Review every document available pertaining to the matter in question, starting with the patient care report. It’s usually at this point when you’ll fully begin to understand why you should have paid better attention in class during that boring session on documentation, the one where you fiddled with your smartphone and tweeted and played solitaire during the lecture.
You see, the opposing lawyer will study your PCR in great detail, have a paramedic expert go over it with a fine-toothed comb looking for defects, study your protocols and standing orders, search textbooks and journals for current standards of care, and compare your actions against them.
We’ve all heard the adage, “if it wasn’t documented, it wasn’t done.” Keep that in mind as you review your documentation. Since you’ll often provide testimony years after the fact, don’t pretend you can remember details of the case, because you won’t. You’re at the mercy of your own documentation.
So, review your PCR and the story it tells, because that’s the story it will also tell the jury, if there is one, or the judge if there’s not. But don’t try to memorize your testimony. That doesn’t work. Begin your review days before the scheduled testimony and go over it again and again. The better you know the case, the better you’ll do.

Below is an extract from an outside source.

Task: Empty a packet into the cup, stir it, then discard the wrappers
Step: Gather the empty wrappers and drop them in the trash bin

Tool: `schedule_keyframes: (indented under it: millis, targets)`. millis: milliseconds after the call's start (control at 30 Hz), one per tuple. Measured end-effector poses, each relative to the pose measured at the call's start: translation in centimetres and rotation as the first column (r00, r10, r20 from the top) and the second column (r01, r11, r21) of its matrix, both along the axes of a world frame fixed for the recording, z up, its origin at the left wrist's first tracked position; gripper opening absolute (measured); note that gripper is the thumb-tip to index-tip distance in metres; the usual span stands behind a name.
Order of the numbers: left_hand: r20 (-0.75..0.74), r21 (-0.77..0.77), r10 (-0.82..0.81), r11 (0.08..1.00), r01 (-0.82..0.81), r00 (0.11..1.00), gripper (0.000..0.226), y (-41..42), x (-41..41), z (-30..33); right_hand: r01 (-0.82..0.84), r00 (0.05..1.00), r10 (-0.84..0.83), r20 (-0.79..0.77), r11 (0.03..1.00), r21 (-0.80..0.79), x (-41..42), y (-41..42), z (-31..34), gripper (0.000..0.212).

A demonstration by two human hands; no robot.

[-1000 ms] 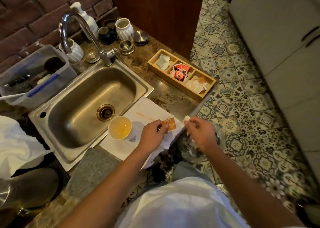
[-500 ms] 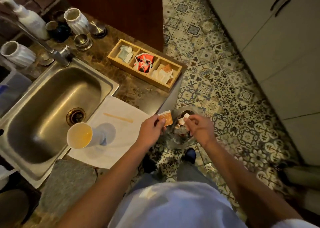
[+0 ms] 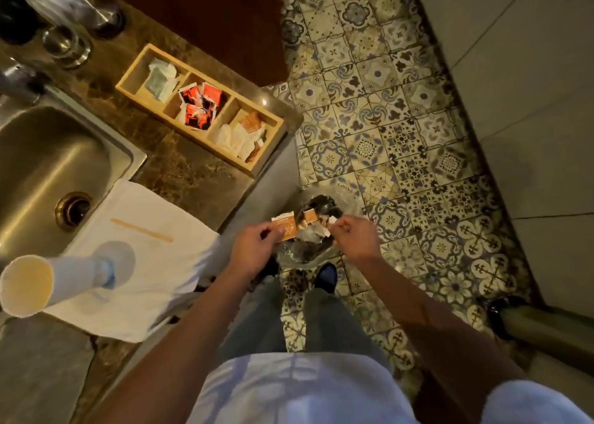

In a typical trial there are going to be many witnesses. While jurors will listen attentively to you, they’ll inevitably forget exactly what you said or confuse what other witnesses said with your testimony. But when they retire to the jury room to deliberate, your documentation will be there for them to study. This is the document they’ll use to remember what you said, and this is the document that will tell your story. This is your chance to tell a story that’s either favorable or devastating to your side. At minimum, your documentation should prove you provided the requisite standard of care.
Know Your Case
Be prepared to define and explain every single word and medical term you wrote. Check your spelling, and if you find that you misspelled a term, be prepared to say, if questioned, “Yes, ma’am, I sure did misspell that. That’s what happens sometimes when you’re in a hurry trying to get ready for the next call. The correct spelling is H-E-M-A-T-O-M-A.” That takes the sting out of the other lawyer’s point. Of course, you could have just written “bruise” in the first place and you wouldn’t have had to explain it.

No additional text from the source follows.